Thursday, May 1, 2014

The Good and Bad of Parcel Search Tools

During my County Council Whatcom County presentation on geology hazards (HERE) I put up this slide at the very end regarding policy and geology hazards.
 
 
The one area I was critical of the county was regarding the county online property and parcel map search. Ralph Schwartz was in attendance and picked up on the issue (bellinghamherald.com/geologist-whatcom-parcel-map and bellinghamherald.com/whatcom-exec-goal-to-have-new-county-website).

I used Jefferson County as an example of a parcel search tool. 



Typing in the address or the tax number will take you to assessor data information about the property in question, but if you click on maps you get this page:



The page gives you a choice of maps. Click on the Critical Areas map and you get this:

 A county map with a tool bar and layers that can be turned on or off depending what your interested in. So if I turn on LiDAR towards the bottom of the layers list and zoom into an area I am interested in I get this on the Toandos Peninsula along the west shore of Hood Canal.

This great for geologists, but the images also help any perspective property owner or an owner wanting more information about the lay of the land. The north-south glacial striations can be seen as well as deeply incised ravines as well as some deep-seated landslide activity. The tool bar allows one to measure distances and click points to find the elevations.

If you prefer not having a bare earth image from the LiDAR you can click on an aerial image from several dates typically going back to the early 1990s. And if you want to see where streams might be located click that.

A forested landscape showing the location of the lots and streams including streams thought to have fish. Important information when in the early stages of thinking about developing a property.

But how about the geology hazards? Click off the aerial photo and click on Landslide Hazard and you get this:
Yellow is low landslide hazard, orange is medium and red is high. Green are lots where a landslide hazard has been identified. No color means the location is thought to not be in a landslide hazard.

The designations are not absolute. The map is meant to be a screening tool to alert someone that there may be an issue. There is no doubt that the screening tool could be improved, but the green zones indicate that as information becomes available the County tweaks the map. Those green lots have all had some sort of geology investigation or report or observation that there has been landslides at those sites. The landslide activity only impacted a portion of the properties.

In my own notes as a geologist I have already tweaked this map using LiDAR plus some on the ground work and would add a bit a red swatch across some of the yellow area.

Another layer to try is Parcel Tags. These are parcels that have got some attention and could be viewed as worth a careful look at the permits.


If you click on the lot with the "i" (information tool) you can get some information as to why a parcel was tagged.

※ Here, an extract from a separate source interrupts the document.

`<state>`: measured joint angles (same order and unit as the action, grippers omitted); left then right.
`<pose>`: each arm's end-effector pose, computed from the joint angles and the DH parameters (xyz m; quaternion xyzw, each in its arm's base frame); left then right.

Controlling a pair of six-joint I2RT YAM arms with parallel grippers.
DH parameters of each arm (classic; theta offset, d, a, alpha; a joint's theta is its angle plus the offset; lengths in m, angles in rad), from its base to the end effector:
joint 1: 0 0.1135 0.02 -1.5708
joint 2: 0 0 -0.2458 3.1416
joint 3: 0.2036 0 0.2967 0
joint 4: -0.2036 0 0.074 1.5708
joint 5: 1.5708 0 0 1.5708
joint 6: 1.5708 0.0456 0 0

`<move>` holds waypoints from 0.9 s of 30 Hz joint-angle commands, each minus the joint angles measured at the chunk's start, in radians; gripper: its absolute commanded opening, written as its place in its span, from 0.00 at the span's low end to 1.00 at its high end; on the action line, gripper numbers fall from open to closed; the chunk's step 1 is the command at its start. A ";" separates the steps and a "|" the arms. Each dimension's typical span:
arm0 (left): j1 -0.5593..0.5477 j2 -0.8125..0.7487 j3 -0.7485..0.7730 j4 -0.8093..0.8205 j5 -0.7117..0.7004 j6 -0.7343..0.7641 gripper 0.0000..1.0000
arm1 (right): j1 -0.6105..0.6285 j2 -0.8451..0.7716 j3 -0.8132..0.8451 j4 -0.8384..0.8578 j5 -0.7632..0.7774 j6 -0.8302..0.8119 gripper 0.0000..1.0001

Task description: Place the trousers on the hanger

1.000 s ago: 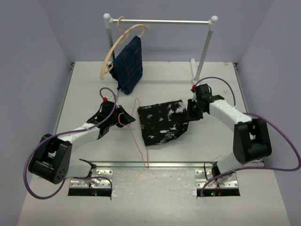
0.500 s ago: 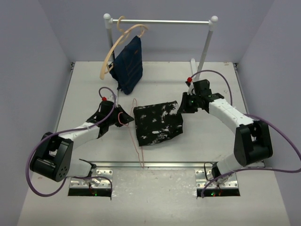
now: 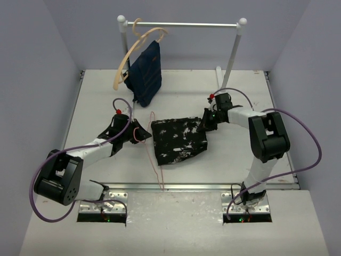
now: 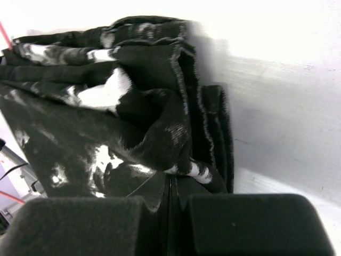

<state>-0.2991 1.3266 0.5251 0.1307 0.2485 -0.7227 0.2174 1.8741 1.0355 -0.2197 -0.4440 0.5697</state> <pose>0.2818 -0.0986 0.1115 -0.1351 0.8849 -0.3084 0.3219 0.3754 0.1030 0.0717 0.1104 0.9388 0.2915 0.1467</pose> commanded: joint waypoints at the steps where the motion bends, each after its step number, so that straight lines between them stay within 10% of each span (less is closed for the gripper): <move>1: 0.011 0.014 -0.028 -0.063 -0.021 0.122 0.00 | 0.011 -0.131 0.024 0.001 -0.050 -0.027 0.02; 7: 0.011 0.014 -0.014 -0.065 0.008 0.131 0.00 | 0.011 -0.254 0.021 0.116 -0.297 0.026 0.06; 13: 0.011 0.005 0.004 -0.086 0.023 0.150 0.00 | 0.004 0.050 0.069 0.315 -0.515 0.090 0.06; 21: 0.010 -0.049 -0.010 -0.101 0.035 0.151 0.00 | -0.002 0.378 0.246 0.179 -0.408 0.047 0.02; 27: 0.009 -0.047 -0.016 -0.101 0.035 0.152 0.00 | -0.012 0.175 0.270 0.103 -0.455 0.042 0.10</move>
<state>-0.2932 1.2881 0.5295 0.0833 0.3078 -0.6703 0.2115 2.2267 1.2840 -0.0418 -0.9470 0.6584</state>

In the case of one of the red parcels, the parcel was tagged as having a geotechnical report. The report places some constraints on the lot as to where the home can be located, how storm water is managed, septic location etc. The idea is the potential buyer can see the report'

The Jefferson County system is by no means perfect, but it allows property owners to be much better informed. The above example relates to a recent small project I did. i buyer was looking at a lot in the area and noted that there were red tagged lots with geotchnical reports. He called me because I had written one of the reports or two or three (kind of my niche area). He was already well informed and the fact that there was deep-seated translational landslide on the property he was interested in was not a surprise.

There are other very good parcel search tools. I have been using some for so long that I am not sure how easy they are to use as I have them kind of figured out. But I have always like the Jefferson system. Clallam has essentially the same program, but has even more information on the maps. King County I Map is very good and Thurston County has a nice system as well at least for my purposes. And yes, Whatcom is terrible as is Island.  

3 comments:

Geoff said...

I am having my students who have the Oso IDT work on this type of thing and you did it for them! Thanks (they appreciate it).

Wayne said...

I agree that some counties have nice, useful parcel information tools (and others don't). I also have seen where some county's charge extra for "premium" web viewers (Clark and Pierce County do this, even though I'm pretty sure it's against the state's open records laws).
I think the State should step in and offer to create a single uniform site for this kind of data instead of having 39 counties trying to deal with this problem separately.

christine said...

Thanks for the tips on using. JMAP. I had been using it, but not to its full potential. Your screenshots and instructions were very helpful.